若和尚の雄道です、こんにちは。
日々生活を送っていると、様々なご縁を頂きますね。
素晴らしい人々と出会い、楽しい思い出を作ることもあります。
逆に、嫌な人と出会い、苦い思い出となることもある。
仏教では、そんな、会いたくない人と会わなければならない現実を
「怨憎会苦(おんぞうえく=恨みや憎しみに合わねばならない苦)」と呼び、
人生における大きな「苦しみ」の一つとして数えております。
人間には、「他者承認欲求」という「他人に認められたい」という強い欲がありますよね。
その欲望の現れ方は様々なのですが、その中に、
「相手より優位な関係で認められたい」という欲が強い人がいる。
(自分もそうなり得るという事を忘れてはいけませんけどもね。)
その様な方と対峙する時には、より強く「怨憎会苦」を感じる様に思います。
相手は、自身の事を自慢したり、大きく見せようとする、
或いは、私たちの事を、批判したり、見下したりしてくる、
といった対応をしてくるわけですから、こちらはあまり愉快に気持ちにはなりませんね。
ではお釈迦様は、そんな時どう対応すべしと言っているのでしょうか?
答えはシンプル、「相手にするな」です。
ある日、自分の家族が釈尊の弟子になり、それに激怒した異教徒の僧侶が、お釈迦様の所へ怒鳴り込んできて、罵詈雑言の限りを尽くして、捲くし立てたときの一節です。
ようやく悪口雑口が一通り収まってきたところで、初めて釈尊が口を開きます。
釈尊「あなたの処にお客さんが来ることがありますか?」
僧侶「もちろんだ」
釈尊「その時に、食事を出すことがありますか?
僧侶「そんなことはしょっちゅうだ。」
釈尊「では、その食事にお客さんが手を付けなかったら、その食事は誰の物になります
か?」
僧侶「再び私の物になるだろうよ。」
釈尊「今日あなたは私の前に、沢山の誹謗中傷を並べ立てたが、私はこれに手を付けない。
全てあなたがご自身でお持ち帰りいただくのがよろしかろう。
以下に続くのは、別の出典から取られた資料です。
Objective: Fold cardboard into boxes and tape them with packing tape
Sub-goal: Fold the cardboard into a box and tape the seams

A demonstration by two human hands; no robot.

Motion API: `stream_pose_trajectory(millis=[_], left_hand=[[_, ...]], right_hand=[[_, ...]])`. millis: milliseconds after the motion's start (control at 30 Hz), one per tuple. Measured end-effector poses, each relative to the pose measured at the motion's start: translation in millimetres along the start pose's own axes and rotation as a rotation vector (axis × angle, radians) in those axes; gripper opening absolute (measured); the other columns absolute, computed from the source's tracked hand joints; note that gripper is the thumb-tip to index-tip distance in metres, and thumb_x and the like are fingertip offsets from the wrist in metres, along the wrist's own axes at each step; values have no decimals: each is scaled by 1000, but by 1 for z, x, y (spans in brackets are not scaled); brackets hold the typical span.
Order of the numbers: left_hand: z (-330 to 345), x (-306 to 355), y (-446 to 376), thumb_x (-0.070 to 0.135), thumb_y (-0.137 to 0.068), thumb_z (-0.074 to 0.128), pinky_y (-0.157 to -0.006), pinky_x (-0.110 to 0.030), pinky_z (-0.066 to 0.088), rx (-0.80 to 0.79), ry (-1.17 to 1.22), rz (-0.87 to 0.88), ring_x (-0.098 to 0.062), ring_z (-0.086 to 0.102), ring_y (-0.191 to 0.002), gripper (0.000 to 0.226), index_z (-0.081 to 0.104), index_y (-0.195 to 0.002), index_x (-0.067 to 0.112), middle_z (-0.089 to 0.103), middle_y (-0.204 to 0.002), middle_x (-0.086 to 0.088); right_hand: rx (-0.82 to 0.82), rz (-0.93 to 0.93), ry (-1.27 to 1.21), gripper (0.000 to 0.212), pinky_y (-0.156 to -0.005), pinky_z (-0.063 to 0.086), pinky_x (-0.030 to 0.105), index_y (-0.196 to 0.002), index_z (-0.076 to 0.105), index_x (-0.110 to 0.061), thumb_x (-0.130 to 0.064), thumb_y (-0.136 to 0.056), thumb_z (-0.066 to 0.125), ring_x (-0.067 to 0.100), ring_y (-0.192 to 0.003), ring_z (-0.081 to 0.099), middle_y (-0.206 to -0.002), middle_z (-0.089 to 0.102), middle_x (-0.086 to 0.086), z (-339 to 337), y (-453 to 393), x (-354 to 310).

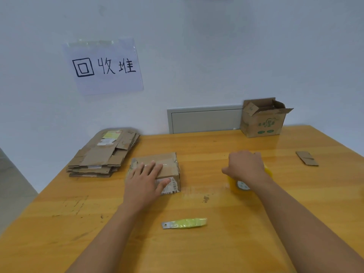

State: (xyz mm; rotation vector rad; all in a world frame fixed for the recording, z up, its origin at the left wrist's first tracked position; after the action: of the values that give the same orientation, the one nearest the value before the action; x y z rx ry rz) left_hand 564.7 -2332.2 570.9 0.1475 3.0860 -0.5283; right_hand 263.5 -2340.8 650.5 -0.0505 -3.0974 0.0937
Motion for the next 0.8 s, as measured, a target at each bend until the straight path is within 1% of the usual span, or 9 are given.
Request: stream_pose_trajectory(millis=[67, 167, 300, 400, 533, 633, 700, 733, 800], left_hand=[[0, 0, 0, 79, -88, 11, -113, -45, 32, 9, 15, -3, -27, 39, -142, 80, 44, -147, 35, 44, -153, 5], [-2, 2, 0, 79, -88, 12, -113, -46, 33, 10, 31, -7, -28, 40, -141, 80, 45, -146, 35, 45, -152, 5], [-4, 3, 1, 80, -85, 11, -114, -45, 30, -6, 44, -9, -26, 36, -144, 82, 43, -148, 36, 42, -154, 6], [-6, 2, 2, 80, -86, 12, -114, -45, 31, -8, 44, -13, -26, 36, -143, 83, 43, -147, 36, 43, -154, 6], [-6, 2, 2, 81, -84, 9, -115, -43, 28, -29, 28, -25, -24, 32, -146, 84, 38, -149, 38, 37, -157, 8], [-7, 3, 2, 82, -82, 3, -118, -41, 24, -51, 9, -29, -21, 26, -148, 86, 32, -152, 40, 31, -160, 10], [-9, 4, 2, 82, -81, 3, -118, -41, 23, -53, 18, -31, -21, 25, -149, 87, 30, -152, 40, 30, -160, 10], [-9, 4, 3, 82, -81, 2, -118, -41, 22, -56, 19, -33, -21, 24, -149, 87, 29, -153, 41, 29, -160, 11], [-11, 5, 4, 82, -80, 2, -118, -41, 22, -66, 18, -35, -20, 23, -149, 87, 28, -153, 41, 28, -161, 11]], right_hand=[[10, 34, -122, 41, -78, 40, 39, -66, 43, -20, -49, -92, 55, 20, -68, 46, -66, 47, -3, 0, -3, 12], [59, 30, -463, 48, -55, 26, 32, -59, 36, -18, -47, -86, 63, 19, -55, 35, -57, 34, -1, -7, -9, 23], [40, -30, -932, 58, -56, 18, 34, -58, 28, -21, -49, -82, 72, 18, -54, 25, -56, 22, -3, -1, -10, 17], [-21, 5, -1140, 64, -60, 16, 35, -65, 25, -21, -60, -76, 75, 16, -56, 22, -62, 18, -4, 19, -5, 16], [-112, -9, -1140, 52, -64, 25, 36, -73, 37, -16, -52, -82, 73, 19, -66, 34, -72, 31, 3, 18, 1, 36], [-137, -71, -860, 35, -63, 31, 37, -71, 42, -10, -32, -95, 56, 24, -68, 40, -73, 38, 10, 5, -5, 34], [-133, -80, -685, 31, -68, 44, 40, -78, 54, -2, -22, -97, 40, 31, -73, 52, -78, 53, 16, -1, -12, 16], [-134, -83, -602, 30, -66, 45, 40, -77, 54, -2, -18, -96, 37, 31, -72, 52, -78, 54, 15, -2, -13, 7], [-100, -77, -432, 30, -57, 31, 35, -66, 41, -10, -16, -95, 37, 25, -58, 35, -66, 42, 6, -2, -13, -8]])
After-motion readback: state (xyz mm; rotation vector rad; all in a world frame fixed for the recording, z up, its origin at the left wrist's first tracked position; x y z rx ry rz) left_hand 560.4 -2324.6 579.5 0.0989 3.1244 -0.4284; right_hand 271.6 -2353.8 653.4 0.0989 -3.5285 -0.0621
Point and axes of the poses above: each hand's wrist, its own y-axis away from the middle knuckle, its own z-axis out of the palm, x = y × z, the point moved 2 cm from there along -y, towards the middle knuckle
」
さらに続けて、
釈尊「怒りをぶつけてくるものに、怒り返すのは悪い事と考えなければならない、一方で、
正しい念をもって己を鎮めるものは、よく己に克ち、他人にも勝てるであろう。」
これは、人からの「怒り」に対応する時の態度ではありますが、「相手より優位な関係で認められたい」という欲が強い人への対応としても頼りになる教えでしょう。
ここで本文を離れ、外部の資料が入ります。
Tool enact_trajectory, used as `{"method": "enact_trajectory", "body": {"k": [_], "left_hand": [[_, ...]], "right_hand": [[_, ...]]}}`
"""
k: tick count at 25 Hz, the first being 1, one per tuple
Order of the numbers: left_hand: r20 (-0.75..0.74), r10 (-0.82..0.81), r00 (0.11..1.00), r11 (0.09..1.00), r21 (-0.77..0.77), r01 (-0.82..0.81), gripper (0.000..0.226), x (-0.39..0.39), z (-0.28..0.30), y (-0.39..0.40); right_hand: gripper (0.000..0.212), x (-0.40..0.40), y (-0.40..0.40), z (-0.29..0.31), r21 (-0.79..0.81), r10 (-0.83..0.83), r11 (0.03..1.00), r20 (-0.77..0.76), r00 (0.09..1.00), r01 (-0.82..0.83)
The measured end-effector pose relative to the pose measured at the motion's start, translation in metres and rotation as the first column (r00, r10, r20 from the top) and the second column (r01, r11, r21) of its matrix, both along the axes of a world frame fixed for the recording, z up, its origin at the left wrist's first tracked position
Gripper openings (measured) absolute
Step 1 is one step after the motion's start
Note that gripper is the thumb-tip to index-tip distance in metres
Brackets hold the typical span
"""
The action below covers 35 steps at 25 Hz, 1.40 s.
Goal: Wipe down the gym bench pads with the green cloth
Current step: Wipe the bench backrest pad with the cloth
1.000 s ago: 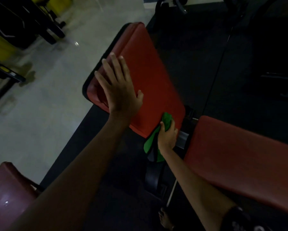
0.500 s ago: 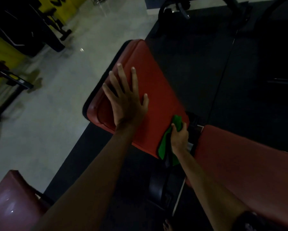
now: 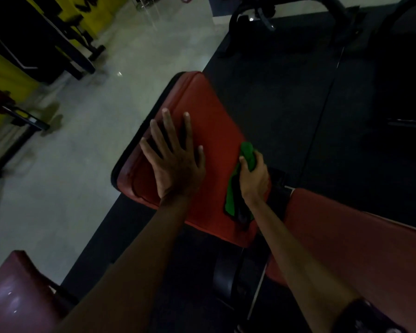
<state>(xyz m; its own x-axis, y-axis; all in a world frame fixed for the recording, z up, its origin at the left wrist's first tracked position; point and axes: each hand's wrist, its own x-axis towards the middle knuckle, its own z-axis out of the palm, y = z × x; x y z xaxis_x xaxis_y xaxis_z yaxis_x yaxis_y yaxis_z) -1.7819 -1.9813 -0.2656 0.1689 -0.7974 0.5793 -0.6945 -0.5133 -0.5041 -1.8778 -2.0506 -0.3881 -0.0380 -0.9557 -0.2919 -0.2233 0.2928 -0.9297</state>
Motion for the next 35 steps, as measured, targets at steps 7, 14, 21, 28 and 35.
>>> {"method": "enact_trajectory", "body": {"k": [7,14,21,28,35], "left_hand": [[-0.034,-0.026,0.999,1.0,-0.015,0.026,0.067,0.001,0.0,0.0],[0.001,-0.006,1.0,1.0,-0.002,0.006,0.071,0.001,-0.002,0.0],[0.017,-0.006,1.0,1.0,-0.015,0.006,0.071,0.001,-0.002,-0.002],[0.048,-0.014,0.999,1.0,-0.016,0.015,0.071,0.002,-0.002,-0.002],[0.019,-0.02,1.0,0.999,-0.024,0.021,0.071,0.003,-0.003,-0.001]], "right_hand": [[0.049,0.012,-0.024,0.023,-0.3,0.076,0.951,-0.005,0.997,-0.074],[0.046,-0.004,-0.012,-0.027,0.038,-0.042,0.998,0.026,0.999,0.041],[0.05,-0.004,0.06,-0.048,-0.06,0.012,0.998,0.041,0.999,-0.009],[0.047,-0.009,0.091,-0.076,0.145,-0.067,0.988,0.113,0.991,0.051],[0.045,-0.014,0.113,-0.115,0.312,-0.176,0.943,0.182,0.967,0.113]]}}
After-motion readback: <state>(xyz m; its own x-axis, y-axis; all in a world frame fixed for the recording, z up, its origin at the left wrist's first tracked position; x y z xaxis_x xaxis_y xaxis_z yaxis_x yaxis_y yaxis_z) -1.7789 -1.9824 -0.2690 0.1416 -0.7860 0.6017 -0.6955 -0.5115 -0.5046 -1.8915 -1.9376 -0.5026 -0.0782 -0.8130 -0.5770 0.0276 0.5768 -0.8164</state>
ところで、「他者承認欲求」と同時に「自己承認欲求」というものも人間は持っています。
「自己承認欲求」とは、「自分で自分を認めたい」という欲求。
つまりは、自らに自信を持つという事ですが、
これについてもお釈迦様が述べておられます。
己れこそ 己れの寄るべ
己れを措きて誰に寄る辺ぞ
よく鍛えし己れこそ
まこと得がたき寄る辺なり
自分自身こそ 自分のよりどころである
自分以外に一体誰に頼れるものがあろうか
よく訓練された自分自身こそが
本当に得がたいよりどころなのである
自分より優位に立とうとする相手との関係を生涯絶つ必要はないとは思います。
しかし、それにはそんな相手すらも許して包み込む位の自己研鑽をしていく必要があるのかもしれませんね。
もちろん、相手に対して対応できないことを悔やむ必要はありません。
とかく人間関係が厄介であることは、少なくとも2500年以上前のお釈迦様の時代から言われていることであり、その全てを円満に解決することは困難です。
手に余るご縁は、ひとまずやり過ごして、良きご縁にしっかり気持ちを向けていきたいものですよね。